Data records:
☆ ☆ ☆ ☆ ☆
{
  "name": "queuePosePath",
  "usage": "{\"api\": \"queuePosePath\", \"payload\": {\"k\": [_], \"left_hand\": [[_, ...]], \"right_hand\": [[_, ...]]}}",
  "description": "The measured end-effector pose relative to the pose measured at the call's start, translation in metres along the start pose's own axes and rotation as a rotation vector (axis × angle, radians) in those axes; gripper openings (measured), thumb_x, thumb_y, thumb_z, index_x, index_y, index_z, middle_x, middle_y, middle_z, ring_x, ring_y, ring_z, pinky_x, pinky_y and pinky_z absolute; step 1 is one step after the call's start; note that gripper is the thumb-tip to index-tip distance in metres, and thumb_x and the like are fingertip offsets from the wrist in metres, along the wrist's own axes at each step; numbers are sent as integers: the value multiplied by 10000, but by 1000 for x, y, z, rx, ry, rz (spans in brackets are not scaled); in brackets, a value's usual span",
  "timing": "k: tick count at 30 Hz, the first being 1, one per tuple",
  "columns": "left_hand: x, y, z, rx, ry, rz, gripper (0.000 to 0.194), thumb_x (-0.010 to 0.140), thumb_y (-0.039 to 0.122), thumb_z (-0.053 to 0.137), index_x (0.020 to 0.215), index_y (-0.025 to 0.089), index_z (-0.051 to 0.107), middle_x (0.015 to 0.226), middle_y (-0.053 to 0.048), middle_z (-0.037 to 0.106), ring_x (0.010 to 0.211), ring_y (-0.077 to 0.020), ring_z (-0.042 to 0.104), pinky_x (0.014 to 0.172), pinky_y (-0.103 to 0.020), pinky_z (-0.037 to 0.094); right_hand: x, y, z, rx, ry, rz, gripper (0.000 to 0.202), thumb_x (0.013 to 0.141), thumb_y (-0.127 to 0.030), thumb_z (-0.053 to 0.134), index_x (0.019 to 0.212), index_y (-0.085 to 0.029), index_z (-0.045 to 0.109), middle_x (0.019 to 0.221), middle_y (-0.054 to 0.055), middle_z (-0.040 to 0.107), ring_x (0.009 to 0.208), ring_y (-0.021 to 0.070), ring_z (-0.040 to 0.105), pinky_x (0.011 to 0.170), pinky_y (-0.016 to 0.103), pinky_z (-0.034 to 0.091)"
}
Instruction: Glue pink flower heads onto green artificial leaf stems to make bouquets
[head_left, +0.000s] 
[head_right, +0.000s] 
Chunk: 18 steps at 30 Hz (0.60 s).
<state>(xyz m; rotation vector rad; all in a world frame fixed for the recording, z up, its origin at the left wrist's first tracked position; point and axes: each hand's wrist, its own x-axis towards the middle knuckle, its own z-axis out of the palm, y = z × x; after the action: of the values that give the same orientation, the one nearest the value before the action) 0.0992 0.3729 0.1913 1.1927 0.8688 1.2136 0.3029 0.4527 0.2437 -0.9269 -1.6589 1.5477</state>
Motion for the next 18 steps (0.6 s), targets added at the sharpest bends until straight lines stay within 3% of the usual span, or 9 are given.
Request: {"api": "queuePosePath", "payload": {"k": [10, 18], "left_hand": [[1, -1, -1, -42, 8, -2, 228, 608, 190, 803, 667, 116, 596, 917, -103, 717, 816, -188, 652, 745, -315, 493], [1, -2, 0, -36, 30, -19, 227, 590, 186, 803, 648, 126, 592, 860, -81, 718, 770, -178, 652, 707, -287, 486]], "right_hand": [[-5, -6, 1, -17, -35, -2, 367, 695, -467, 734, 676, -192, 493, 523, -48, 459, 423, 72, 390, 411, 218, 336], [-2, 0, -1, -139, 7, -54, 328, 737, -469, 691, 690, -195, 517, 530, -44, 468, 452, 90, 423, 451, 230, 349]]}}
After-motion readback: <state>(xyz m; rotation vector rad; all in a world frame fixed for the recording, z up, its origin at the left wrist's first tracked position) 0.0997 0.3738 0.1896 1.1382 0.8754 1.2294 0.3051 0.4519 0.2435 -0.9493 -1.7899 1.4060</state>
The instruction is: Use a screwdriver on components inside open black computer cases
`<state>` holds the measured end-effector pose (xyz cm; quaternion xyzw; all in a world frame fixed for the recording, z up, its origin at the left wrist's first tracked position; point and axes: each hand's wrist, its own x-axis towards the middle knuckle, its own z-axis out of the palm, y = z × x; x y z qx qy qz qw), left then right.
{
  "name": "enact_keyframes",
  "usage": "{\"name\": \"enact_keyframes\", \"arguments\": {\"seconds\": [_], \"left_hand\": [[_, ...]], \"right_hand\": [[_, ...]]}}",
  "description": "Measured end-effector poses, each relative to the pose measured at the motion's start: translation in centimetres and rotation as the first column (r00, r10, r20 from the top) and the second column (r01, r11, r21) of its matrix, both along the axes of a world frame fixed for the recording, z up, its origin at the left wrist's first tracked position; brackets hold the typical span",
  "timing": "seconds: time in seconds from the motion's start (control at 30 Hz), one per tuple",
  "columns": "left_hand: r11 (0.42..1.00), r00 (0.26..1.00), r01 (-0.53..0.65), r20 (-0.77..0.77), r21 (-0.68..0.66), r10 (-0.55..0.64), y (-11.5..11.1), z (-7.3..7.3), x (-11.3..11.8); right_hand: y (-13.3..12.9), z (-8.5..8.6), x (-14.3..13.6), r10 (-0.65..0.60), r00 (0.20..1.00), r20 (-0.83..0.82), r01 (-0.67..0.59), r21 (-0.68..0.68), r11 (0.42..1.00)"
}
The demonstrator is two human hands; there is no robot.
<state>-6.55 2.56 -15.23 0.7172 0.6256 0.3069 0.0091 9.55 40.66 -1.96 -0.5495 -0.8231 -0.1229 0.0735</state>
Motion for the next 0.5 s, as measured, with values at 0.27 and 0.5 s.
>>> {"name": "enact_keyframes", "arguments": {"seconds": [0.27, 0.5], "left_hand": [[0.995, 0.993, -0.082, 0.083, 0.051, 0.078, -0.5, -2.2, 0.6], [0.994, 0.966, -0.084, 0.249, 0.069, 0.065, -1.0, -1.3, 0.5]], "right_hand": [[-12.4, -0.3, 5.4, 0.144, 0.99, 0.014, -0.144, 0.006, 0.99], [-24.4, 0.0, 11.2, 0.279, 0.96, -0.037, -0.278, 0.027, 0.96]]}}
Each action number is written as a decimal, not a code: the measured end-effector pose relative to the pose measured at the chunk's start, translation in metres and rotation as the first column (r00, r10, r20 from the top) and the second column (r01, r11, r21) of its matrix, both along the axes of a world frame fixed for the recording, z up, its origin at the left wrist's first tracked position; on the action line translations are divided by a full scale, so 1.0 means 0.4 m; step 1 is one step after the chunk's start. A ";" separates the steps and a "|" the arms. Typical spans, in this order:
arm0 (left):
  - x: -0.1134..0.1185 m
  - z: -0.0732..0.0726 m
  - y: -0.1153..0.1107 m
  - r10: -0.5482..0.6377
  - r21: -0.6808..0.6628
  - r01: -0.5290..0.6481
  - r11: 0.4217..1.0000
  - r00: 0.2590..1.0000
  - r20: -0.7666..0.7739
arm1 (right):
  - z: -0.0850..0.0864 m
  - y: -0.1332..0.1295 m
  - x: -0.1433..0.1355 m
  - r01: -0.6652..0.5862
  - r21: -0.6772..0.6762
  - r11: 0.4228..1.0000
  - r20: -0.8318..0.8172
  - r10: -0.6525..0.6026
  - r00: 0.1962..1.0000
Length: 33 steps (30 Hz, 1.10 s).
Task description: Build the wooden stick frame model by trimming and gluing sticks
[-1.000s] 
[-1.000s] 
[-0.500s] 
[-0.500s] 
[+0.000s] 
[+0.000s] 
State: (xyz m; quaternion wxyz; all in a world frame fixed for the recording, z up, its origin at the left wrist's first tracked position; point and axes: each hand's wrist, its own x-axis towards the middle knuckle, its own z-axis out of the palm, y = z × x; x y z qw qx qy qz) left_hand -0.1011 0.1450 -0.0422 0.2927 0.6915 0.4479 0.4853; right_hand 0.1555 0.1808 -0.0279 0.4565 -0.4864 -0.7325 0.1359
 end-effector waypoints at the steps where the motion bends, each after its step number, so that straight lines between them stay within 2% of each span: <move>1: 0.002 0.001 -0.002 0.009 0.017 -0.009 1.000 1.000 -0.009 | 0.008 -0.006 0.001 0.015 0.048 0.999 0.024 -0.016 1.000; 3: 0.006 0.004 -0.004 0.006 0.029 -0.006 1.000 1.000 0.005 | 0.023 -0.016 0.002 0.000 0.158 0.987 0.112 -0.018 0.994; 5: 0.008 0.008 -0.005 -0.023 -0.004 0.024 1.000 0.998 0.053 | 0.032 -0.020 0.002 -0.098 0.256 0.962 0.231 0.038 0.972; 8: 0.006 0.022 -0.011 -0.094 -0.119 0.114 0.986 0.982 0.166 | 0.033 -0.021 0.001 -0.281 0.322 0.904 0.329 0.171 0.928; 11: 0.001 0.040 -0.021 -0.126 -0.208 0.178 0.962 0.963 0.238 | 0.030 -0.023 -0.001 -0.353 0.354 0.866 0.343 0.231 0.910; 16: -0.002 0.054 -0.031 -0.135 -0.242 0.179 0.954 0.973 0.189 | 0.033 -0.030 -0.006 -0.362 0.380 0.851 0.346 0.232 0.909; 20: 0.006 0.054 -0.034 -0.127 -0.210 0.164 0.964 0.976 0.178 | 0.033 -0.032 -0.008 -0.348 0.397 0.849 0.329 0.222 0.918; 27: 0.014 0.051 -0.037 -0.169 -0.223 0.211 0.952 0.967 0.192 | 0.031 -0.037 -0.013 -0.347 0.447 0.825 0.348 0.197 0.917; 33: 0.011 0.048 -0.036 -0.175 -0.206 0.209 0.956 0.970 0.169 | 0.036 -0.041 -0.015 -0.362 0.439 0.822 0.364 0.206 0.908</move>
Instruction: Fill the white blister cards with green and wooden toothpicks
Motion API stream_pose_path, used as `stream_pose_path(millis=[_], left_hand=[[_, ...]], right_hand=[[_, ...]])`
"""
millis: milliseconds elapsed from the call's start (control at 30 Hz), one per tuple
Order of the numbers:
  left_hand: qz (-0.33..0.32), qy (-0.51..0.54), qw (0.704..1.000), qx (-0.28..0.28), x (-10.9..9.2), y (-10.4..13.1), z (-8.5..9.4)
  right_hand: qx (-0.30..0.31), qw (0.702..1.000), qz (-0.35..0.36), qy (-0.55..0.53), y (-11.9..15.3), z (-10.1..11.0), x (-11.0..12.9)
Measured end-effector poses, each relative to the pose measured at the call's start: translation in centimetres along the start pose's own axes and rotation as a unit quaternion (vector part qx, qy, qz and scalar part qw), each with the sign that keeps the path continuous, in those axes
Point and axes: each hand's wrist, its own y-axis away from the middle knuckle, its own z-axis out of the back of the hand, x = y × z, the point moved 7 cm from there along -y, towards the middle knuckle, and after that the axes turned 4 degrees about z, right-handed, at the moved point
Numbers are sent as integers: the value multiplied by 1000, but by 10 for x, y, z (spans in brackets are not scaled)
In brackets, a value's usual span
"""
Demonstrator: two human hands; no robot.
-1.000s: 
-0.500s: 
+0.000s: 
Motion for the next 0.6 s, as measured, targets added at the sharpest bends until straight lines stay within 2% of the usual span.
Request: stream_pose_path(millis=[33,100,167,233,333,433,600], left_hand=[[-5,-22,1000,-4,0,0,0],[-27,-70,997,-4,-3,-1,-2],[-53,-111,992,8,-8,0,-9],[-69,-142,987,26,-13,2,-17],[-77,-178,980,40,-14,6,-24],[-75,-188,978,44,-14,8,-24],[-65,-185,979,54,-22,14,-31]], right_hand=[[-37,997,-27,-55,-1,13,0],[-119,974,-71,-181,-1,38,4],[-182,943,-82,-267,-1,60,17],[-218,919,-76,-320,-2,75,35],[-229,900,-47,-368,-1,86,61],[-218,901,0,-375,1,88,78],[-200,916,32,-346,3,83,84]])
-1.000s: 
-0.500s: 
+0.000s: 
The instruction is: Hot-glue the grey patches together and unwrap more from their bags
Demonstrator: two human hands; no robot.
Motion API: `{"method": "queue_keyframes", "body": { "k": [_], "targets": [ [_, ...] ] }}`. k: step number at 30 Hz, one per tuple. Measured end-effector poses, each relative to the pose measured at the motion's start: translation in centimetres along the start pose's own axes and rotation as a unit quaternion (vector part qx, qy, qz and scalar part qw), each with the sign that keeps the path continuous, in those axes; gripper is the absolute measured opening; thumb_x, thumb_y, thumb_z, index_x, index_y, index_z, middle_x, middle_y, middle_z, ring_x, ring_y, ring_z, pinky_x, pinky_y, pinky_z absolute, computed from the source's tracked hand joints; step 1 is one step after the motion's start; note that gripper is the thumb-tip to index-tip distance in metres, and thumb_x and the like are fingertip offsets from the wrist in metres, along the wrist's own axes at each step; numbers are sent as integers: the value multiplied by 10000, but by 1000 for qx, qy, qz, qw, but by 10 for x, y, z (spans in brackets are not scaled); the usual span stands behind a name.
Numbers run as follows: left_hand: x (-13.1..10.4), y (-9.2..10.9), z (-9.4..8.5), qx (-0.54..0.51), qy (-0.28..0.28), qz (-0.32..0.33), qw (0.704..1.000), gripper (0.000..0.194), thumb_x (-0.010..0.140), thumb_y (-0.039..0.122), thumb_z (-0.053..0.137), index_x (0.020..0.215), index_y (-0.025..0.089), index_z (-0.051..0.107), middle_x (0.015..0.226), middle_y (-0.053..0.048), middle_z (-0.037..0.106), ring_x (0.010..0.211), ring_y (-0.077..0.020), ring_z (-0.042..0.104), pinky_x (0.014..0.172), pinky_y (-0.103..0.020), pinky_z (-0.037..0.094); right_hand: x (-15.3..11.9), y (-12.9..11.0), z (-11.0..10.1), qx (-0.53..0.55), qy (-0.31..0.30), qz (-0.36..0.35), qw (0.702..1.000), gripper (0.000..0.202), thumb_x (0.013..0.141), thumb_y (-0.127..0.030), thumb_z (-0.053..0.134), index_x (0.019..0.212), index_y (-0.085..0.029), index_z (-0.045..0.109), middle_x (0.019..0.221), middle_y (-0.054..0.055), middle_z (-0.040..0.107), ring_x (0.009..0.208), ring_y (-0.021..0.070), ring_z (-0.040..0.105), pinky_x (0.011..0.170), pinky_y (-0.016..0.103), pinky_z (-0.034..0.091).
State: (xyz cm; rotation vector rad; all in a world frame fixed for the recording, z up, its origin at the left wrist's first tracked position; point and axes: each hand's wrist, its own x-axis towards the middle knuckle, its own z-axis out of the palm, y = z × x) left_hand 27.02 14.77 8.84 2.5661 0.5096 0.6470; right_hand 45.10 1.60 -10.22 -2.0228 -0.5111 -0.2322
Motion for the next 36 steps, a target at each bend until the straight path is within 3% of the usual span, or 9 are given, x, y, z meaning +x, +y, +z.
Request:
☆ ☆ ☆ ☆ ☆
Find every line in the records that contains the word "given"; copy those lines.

▶ [OUTPUT FOR THIS TASK]
Motion for the next 18 steps (0.6 s), targets added at the sharpest bends until straight lines stay within 3% of the usual span, or 9 are given.
Motion for the next 36 steps, a target at each bend until the straight path is within 3% of the usual span, or 9 are given, x, y, z meaning +x, +y, +z.

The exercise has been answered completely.